Take, for example, our galactic center. As one might expect, it's a pretty crowded, busy space: there are lots of stars that interact with each other often. In fact, if you lived on a planet close to the galactic center, the total intensity of light from stars would be the equivalent of 200 of our full moons. Basically, night as we know it, would never occur. Amid all this brightness, however, is the darkest object that can exist, as far as we know: a supermassive black hole, millions of times more massive than our Sun.
Sagittarius A* (you say, "A star"), as far as we can tell, is very, very close to the galactic center. Hundreds of stars crowd within one light year of Sagittarius A* (in most of the galaxy, the average distance from from star to star is one light year). Sagittarius A* doesn't actually appear in infrared images. Scientists, however, have been using infrared observations to make alarming and astonishing discoveries.
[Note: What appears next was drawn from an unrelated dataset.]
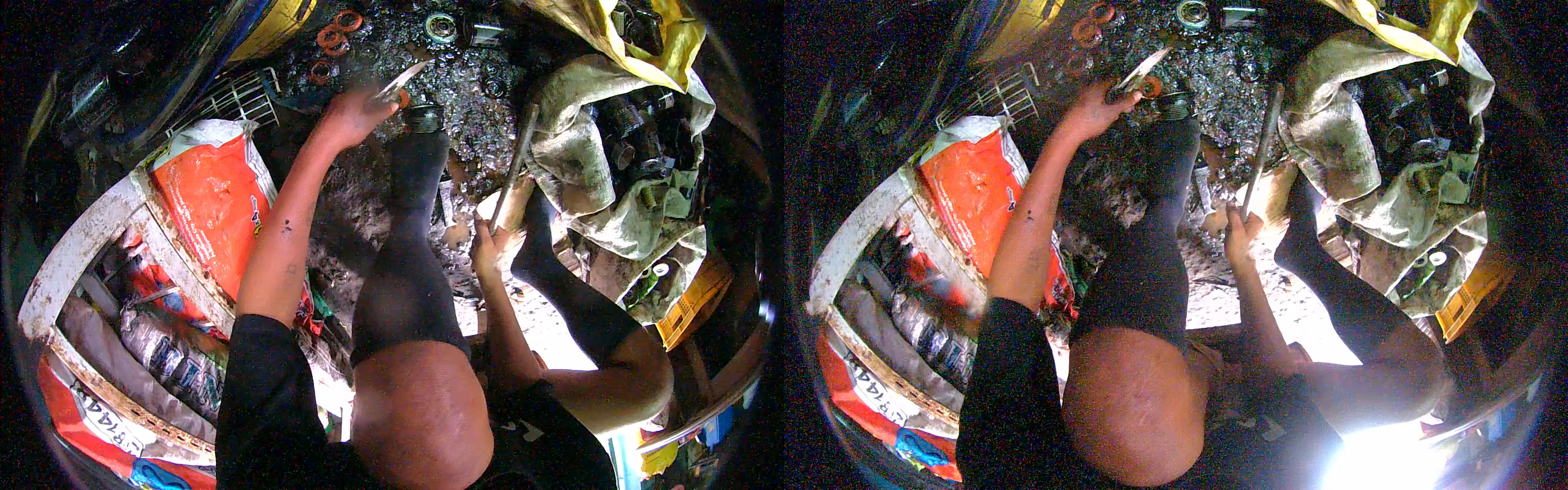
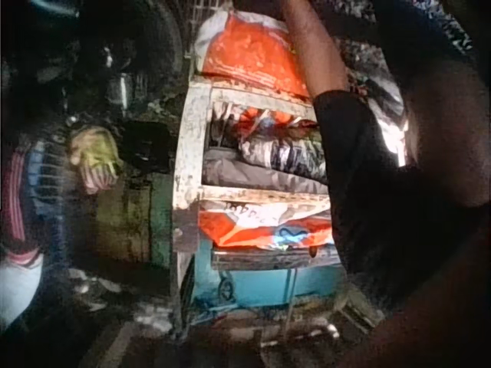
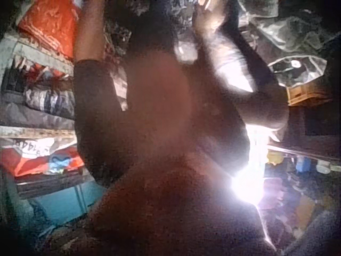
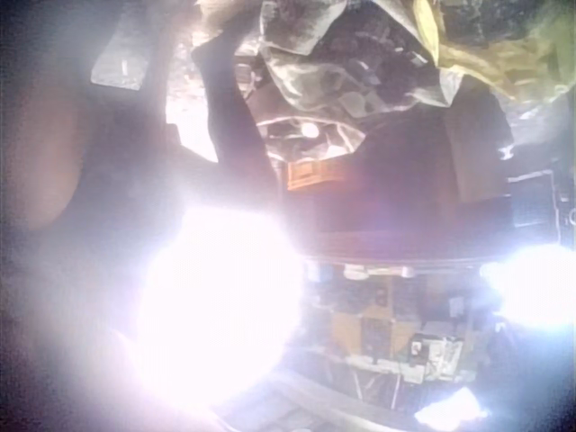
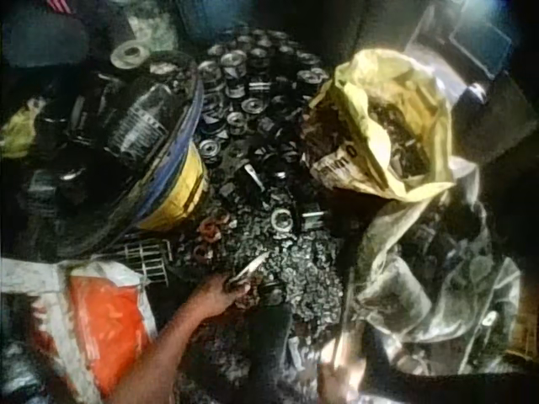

Scientists have found a large number of stars orbiting around Sagittarius A* at speeds of over 1500 km/s (for comparison, the Earth orbits the Sun at 30 km/s)! It has also been found that stars have incredibly small elliptical orbits, within 45 AU, or about 1.5 times the distance from the Sun to Neptune.
Sagittarius A* must exert an incredibly powerful gravitational force to keep stars in such small, rapid orbits. Using Newton's form of Kepler's third law to stars that orbit Sagittarius A*, scientists have discovered that whatever it is, Sagittarius A* would have to be 3.7 million solar masses.
Sagittarius A* can only be one thing: a supermassive black hole.

Cue Muse's "Supermassive Black Hole." It doesn't have anything to do with Astronomy, but it is damn catchy.